A common issue across publishing and other companies have analyzing large volumes of text data is a seemingly simple question – how similar are documents to one another? The use cases for these algorithms are abundant from identifying plagiarism, to avoiding duplicative content warnings from Search Engines, contextual document recommendation engine generation, and tasks like redirecting old content to new content as your corpus evolves.
There are many different ways to approach solving this problem, however, we’re going to focus on three off the shelf practices related to this issue and one blended ML method to solving this problem.
Cosine Similarity Computation:
The first approach is by far the most standard across industries and represents the calculation of document cosine similarity.
- Python code for computing cosine-similarity using Sci-kit Learn
- From scratch implementation of cosine-similarity
One of the drawbacks with using a simple cosine similarity comparison is that where words may be sparse, or where documents contain many stopwords such as “to”, “the”, “so”, “a”, etc. the TF-IDF calculation critical to this calculation can result in some high similarity scores, which are from a human perspective may not actually be interpretable or useful to one’s end goals. On the other hand, cosine similarity is by far one of the fastest approaches to identifying similar documents within a corpus and can be used as the ‘go-to’ calculation when this work is required.
gensim for Topic Modeling
Another primary approach to identifying document similarity is using the gensim library for semantic processing. gensim entails a variety of topic modeling techniques, however, the two below are the most useful for document similarity comparisons.
- DocSim: https://radimrehurek.com/gensim/similarities/docsim.html
- Similarity Queries: https://radimrehurek.com/gensim/tut3.html
One challenge with using gensim’s functions is that they often make use of tokenization of each individual word within a corpus and create a matrix that is very large. This is especially true of the similarities.MatrixSimilarities class where 1000 documents with an average of 500 words can potentially lead to memory errors when computed locally (you’ll need a lot of GB RAM). That said, there are approaches to get high quality outputs from gensim using local computing power on relatively large corpus sets using other classes.

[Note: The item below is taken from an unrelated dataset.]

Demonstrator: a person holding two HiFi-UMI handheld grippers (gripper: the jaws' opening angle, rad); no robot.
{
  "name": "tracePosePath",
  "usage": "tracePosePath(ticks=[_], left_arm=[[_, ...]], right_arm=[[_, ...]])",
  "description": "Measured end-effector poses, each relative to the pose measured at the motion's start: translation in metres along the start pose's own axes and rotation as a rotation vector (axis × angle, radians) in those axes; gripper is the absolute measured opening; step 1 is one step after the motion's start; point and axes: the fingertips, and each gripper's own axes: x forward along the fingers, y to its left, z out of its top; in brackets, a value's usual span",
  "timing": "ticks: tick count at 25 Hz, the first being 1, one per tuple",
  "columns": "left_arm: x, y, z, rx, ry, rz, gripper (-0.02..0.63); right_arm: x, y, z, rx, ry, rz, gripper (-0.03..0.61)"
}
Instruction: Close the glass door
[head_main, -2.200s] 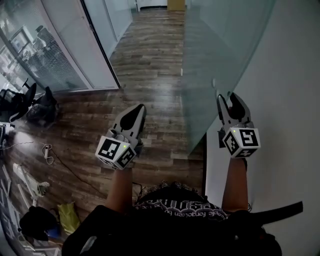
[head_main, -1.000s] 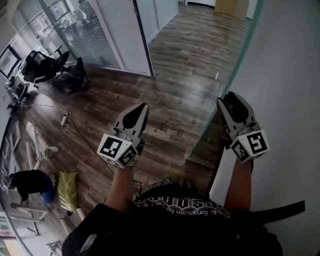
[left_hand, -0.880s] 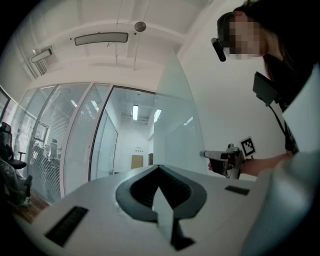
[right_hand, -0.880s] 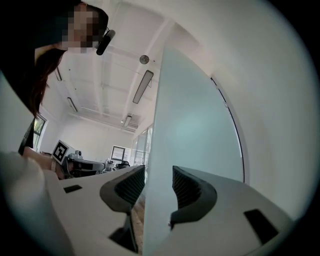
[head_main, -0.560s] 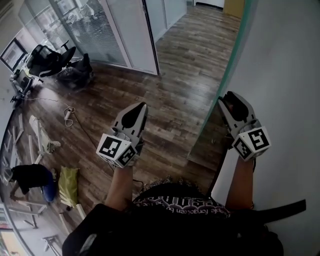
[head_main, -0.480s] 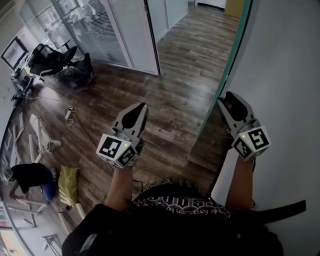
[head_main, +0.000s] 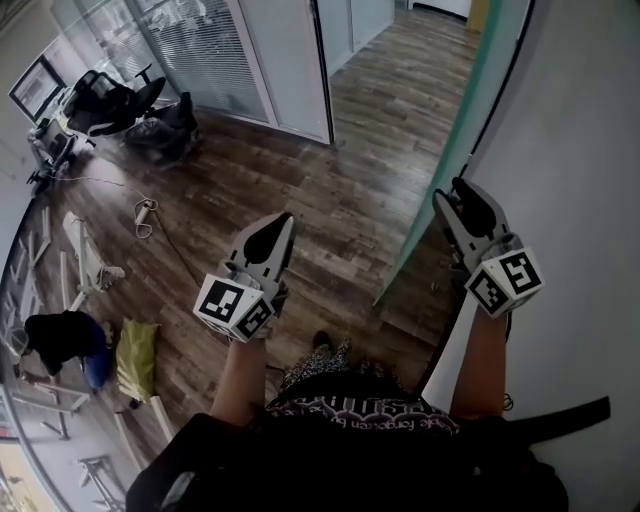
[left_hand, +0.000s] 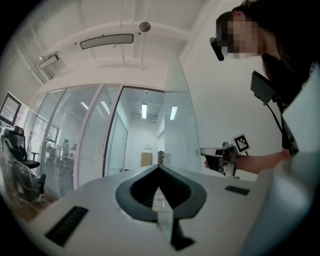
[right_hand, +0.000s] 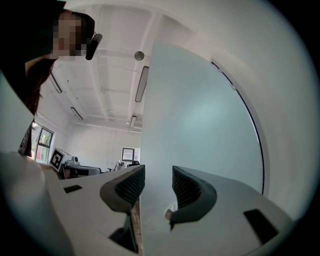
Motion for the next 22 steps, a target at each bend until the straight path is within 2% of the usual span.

Fuzzy String Matching with FuzzyWuzzy:
And additional standard metric for checking string similarity is using a fuzzy-string matching technique using Levinstien distance using the FuzzyWuzzy python library. This performs particularly well with shorter text or when individual sentences can be compared within documents to all sentences in other documents.
One issue with this approach is that it requires a lot of computing power as the standard FuzzyWuzzy library compares each string to another while computing any of the standard ratio computations in the library, which can take some time, resulting in many using this approach searching for solutions in frameworks beyond single-thread Python to compute these measures.
ML Approaches to Document Similarity Computation:
Lastly, there have been large-scale data science competitions to help companies understand their duplicative titles from the ML side of text analysis. One of the most publicised examples of this is the competition to identifying duplicative questions on Quora held on Kaggle. The approaches which performed the best in this competition actually used several methods for developing a large feature set for each document to compare to a potentially duplicative document.
This included the use of libraries such as Spacy to extract entities, FuzzyWuzzy, standard text extraction features (such as counting punctuation), and cosine similarity computations. These large feature sets allowed many of the winning teams to deliver highly predictive results. The one distinction here is that there was a clear training set provided in this competition aiding the comparison of documents. In most use cases, this will not be present for a researcher to use pre-labeled or identified similarities in an out of the box assessment.
The Human Element:
Computing many of the metrics above is relatively easy using Python but the hard part is getting an output which is interpretable and actionable by end customers of this data. When comparing any of these approaches consider using tools like Mechanical Turk, editorial reviews, or interns to review and clearly label duplicative or highly similar documents as a taining set for machine learning algorithms to help improve the potential output of your project. This helped the Quora competition get highly accurate comparisons of documents.
Additionally, ensure that your dataset is cleansed appropriately for each of the techniques mentioned above. Often your text requires the removal of stopwords, HTML, XML, or other encoding and parsing errors that may otherwise corrupt the quality of these computations.
The safest bet from the above is using cosine similarity to generate document similarity calculations. It is not only fast, but also provides directionally strong results to inform the need for similarity computation over a large document set. Gensim can also perform well in this regard, but one needs to read and understand the constraints of their computing power and the underlying topic-modeling concepts necessary to calculate metrics effectively. FuzzyWuzzy is of limited effectiveness due to its speed limitations on large sets of multi-sentence text but, has a wide variety of metrics it can extract to inform more advanced ML applications that may use its output as feature sets for highly accurate document similarity extraction.